Let's look at this from the flip side. ↪️
Negative emotions narrow your mind and focus your thoughts in a protective state. We start to shut down the outside world and options available to us because of our evolutionary instinct to survive. Our feelings and emotions send signals to our brains that we are in danger (the kind of threat that once protected us from saber tooth tigers), and we begin to narrow to prepare to fight or run to save our lives. Of course, we no longer have to address life or death situations on a day-to-day basis, but our bodies (including parts of our brains) act as if our life is on the line. 🐅
Some examples:
Can you remember that last time you were in an argument with a loved one or a friend? Did anger or other emotions consume you to the point where you couldn't think about anything else for several minutes or even hours? Did that argument or an argument of the past permeate your thoughts for days on end, draining your energy?
How about when you are stressed with all things on your plate for the day? Do you find it hard to start anything because you feel paralyzed by the scope of your tasks at hand?
Or can you remember feeling bad about not exercising or not eating healthy? Do you fixate on how you are doing it wrong? Don't you have the willpower or discipline? Don't you have the energy? Maybe you think you are lazy? Perhaps you think it's just motivation? Do you start to project these feelings onto others and blame them for your lack of discipline and motivation?
If you can identify with any or all of these scenarios, you can see the detriment that negative thoughts and feelings have on us.
So, how do we effectively increase positivity in our life? ⬆️
Creative Movement aka Play 🤾🏽♀️
We can start with a walk because of the access to the creative mind and movement1. Your creative mind can begin to launch just after a few minutes when doing it consistently. Leveling up for your positive boost is turning that movement into a more creative expression. We mostly see this as a form of play. Play can be anything where we are in motion, allows us to create, respond, and engage with an external environment. My favorite form is dancing. I just turned on Odesza Radio on Pandora to groove with my boys this morning. 🕺🏼
Write It Out ✍🏽
At this point, I'm sure you've heard the merits of journaling2. It's turned into an industry in and of itself. I've made a run at the Bullet Journal, the 'Best Self' Journal, the 5 Minute Journal, and the Gratitude Journal, to name a few.

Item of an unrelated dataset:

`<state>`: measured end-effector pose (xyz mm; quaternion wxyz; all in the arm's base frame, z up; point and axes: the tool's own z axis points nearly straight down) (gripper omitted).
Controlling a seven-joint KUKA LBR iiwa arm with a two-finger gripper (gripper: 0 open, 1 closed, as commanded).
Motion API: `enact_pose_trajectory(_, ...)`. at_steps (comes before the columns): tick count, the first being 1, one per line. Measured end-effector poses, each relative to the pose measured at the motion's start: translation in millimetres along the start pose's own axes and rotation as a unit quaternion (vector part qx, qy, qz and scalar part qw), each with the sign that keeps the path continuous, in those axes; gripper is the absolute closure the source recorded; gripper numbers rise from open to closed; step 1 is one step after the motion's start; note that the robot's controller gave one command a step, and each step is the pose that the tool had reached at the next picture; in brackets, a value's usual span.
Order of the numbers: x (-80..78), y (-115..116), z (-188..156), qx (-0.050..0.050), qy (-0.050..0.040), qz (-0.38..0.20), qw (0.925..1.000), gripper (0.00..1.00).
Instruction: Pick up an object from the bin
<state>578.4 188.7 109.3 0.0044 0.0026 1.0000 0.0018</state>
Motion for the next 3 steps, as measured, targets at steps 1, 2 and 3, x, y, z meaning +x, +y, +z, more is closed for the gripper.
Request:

If you've kept up with a journal for more than a week, have you noticed any trends that occur as your read back over your entries? The longer I go on journaling, the more my expression becomes open and vulnerable, turning to possibilities and positivity.
Meditative of Mindful Practice 🧘🏽♀️
No doubt that meditation and meditative practices have been on your radar, maybe even more than journaling. No time like the present to jump in. Being able to slow down and take time to either meditate or perform a mindful approach can help your brain and your body detox3. You are grooving neural pathways that allow you to activate self-connection, resilience, and positive emotional outcomes. Mindful practices that rise above the rest - yoga, tai chi, qi gong, and of course, walking!